WORK TO BE COMPLETED.
Nothing but the lines from the first line of the material below through the line that holds "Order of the" should be set down, exactly and with pictures left out.
── INFORMATION SHOWN ──
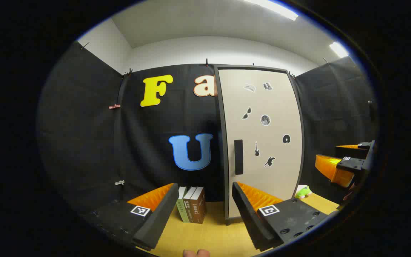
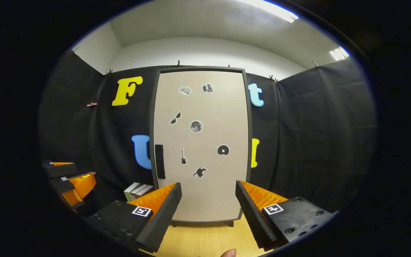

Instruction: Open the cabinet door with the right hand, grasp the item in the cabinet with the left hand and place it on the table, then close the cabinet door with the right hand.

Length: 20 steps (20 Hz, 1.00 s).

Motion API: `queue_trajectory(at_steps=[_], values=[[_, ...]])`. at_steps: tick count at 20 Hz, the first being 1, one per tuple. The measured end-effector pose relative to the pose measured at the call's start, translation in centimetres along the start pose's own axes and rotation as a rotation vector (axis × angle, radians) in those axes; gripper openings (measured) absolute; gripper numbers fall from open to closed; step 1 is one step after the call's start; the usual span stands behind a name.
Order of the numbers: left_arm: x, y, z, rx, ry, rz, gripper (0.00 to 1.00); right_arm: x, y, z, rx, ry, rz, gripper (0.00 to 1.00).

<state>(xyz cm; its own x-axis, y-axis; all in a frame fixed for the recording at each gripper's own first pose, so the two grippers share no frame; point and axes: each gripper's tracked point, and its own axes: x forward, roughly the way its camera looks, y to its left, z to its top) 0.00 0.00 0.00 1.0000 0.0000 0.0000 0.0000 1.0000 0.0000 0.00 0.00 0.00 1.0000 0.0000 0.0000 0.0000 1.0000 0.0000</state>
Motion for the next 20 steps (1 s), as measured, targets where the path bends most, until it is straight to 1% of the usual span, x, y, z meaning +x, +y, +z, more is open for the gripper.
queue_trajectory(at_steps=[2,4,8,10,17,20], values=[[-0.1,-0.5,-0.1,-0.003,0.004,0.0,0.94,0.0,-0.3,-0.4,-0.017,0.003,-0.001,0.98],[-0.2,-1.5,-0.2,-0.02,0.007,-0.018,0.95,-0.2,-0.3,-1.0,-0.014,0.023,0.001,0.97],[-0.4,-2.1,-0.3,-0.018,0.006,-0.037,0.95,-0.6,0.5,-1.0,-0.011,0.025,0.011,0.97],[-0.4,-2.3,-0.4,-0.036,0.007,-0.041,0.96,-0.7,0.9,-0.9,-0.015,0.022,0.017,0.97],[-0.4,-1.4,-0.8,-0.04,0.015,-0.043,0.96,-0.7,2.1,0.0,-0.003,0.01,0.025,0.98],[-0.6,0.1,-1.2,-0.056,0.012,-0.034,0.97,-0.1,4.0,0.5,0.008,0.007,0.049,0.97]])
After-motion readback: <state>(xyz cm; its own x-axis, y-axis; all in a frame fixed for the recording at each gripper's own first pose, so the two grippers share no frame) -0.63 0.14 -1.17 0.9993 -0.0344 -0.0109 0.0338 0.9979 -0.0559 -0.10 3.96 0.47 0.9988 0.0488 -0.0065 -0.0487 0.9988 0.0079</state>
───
WRITTEN SOLUTION.
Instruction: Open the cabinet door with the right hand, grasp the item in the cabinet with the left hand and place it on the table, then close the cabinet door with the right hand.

Length: 20 steps (20 Hz, 1.00 s).

Motion API: `queue_trajectory(at_steps=[_], values=[[_, ...]])`. at_steps: tick count at 20 Hz, the first being 1, one per tuple. The measured end-effector pose relative to the pose measured at the call's start, translation in centimetres along the start pose's own axes and rotation as a rotation vector (axis × angle, radians) in those axes; gripper openings (measured) absolute; gripper numbers fall from open to closed; step 1 is one step after the call's start; the usual span stands behind a name.
Order of the numbers: left_arm: x, y, z, rx, ry, rz, gripper (0.00 to 1.00); right_arm: x, y, z, rx, ry, rz, gripper (0.00 to 1.00).

Nothing more is needed to complete the output.